» **Prompt**:
From the listing that follows, report the number of lines with the word "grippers" in them, and no other output.
___
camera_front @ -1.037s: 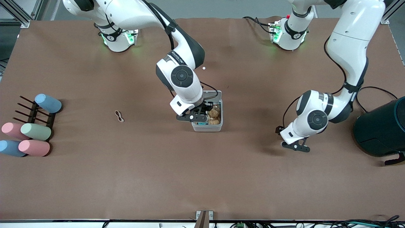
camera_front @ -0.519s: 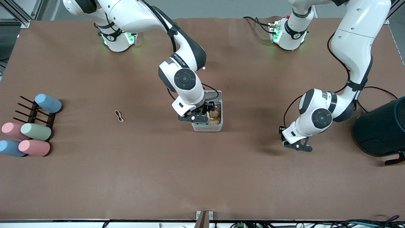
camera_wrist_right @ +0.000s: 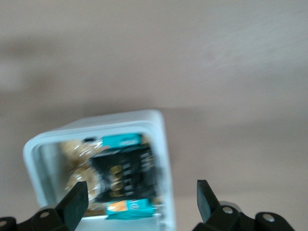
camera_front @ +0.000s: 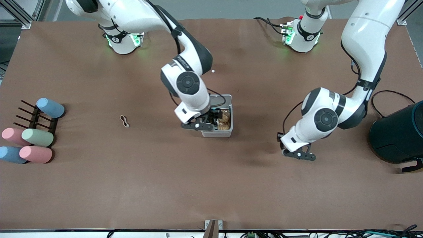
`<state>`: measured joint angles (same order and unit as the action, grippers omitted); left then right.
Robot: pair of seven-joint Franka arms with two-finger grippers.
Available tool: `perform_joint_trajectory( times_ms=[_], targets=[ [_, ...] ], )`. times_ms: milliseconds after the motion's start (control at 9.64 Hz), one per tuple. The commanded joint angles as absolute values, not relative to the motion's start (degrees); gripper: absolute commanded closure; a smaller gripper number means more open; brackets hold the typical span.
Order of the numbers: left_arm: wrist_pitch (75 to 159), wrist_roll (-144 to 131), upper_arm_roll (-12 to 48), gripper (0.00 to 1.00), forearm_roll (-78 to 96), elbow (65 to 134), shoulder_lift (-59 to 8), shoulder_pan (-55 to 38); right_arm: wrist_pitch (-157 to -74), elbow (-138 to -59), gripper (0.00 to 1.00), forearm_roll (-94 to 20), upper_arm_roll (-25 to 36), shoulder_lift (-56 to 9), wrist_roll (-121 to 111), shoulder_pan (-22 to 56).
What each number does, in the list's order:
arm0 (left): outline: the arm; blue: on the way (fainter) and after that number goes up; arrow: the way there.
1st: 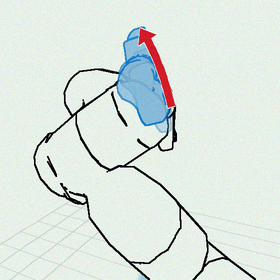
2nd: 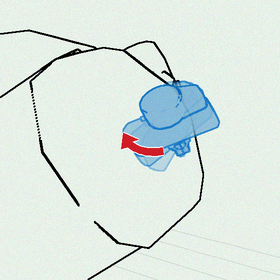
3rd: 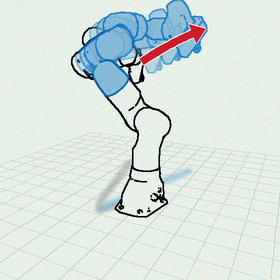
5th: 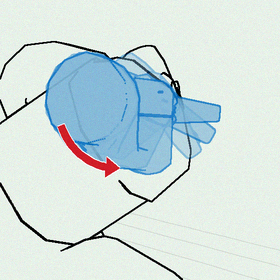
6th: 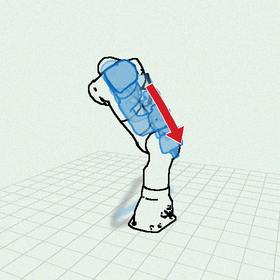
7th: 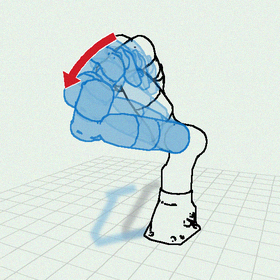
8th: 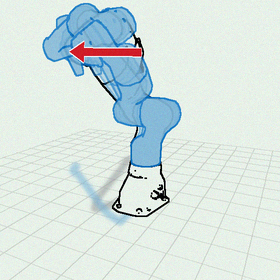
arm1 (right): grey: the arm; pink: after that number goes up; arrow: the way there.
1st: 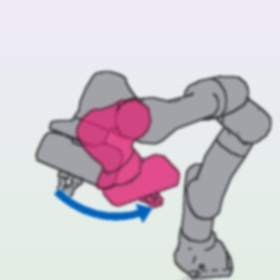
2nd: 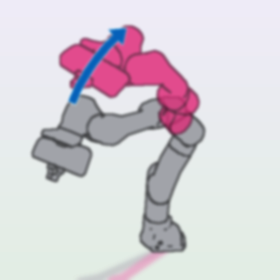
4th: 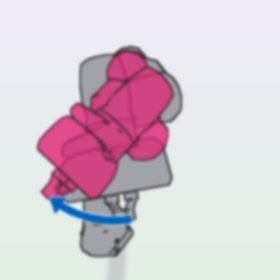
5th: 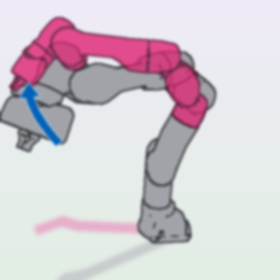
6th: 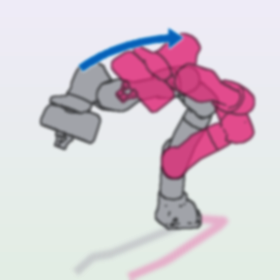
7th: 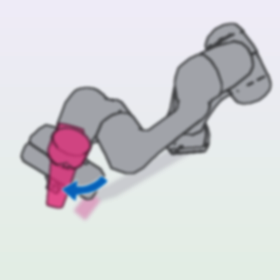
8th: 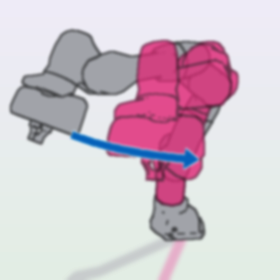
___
» **Solution to this task**:
2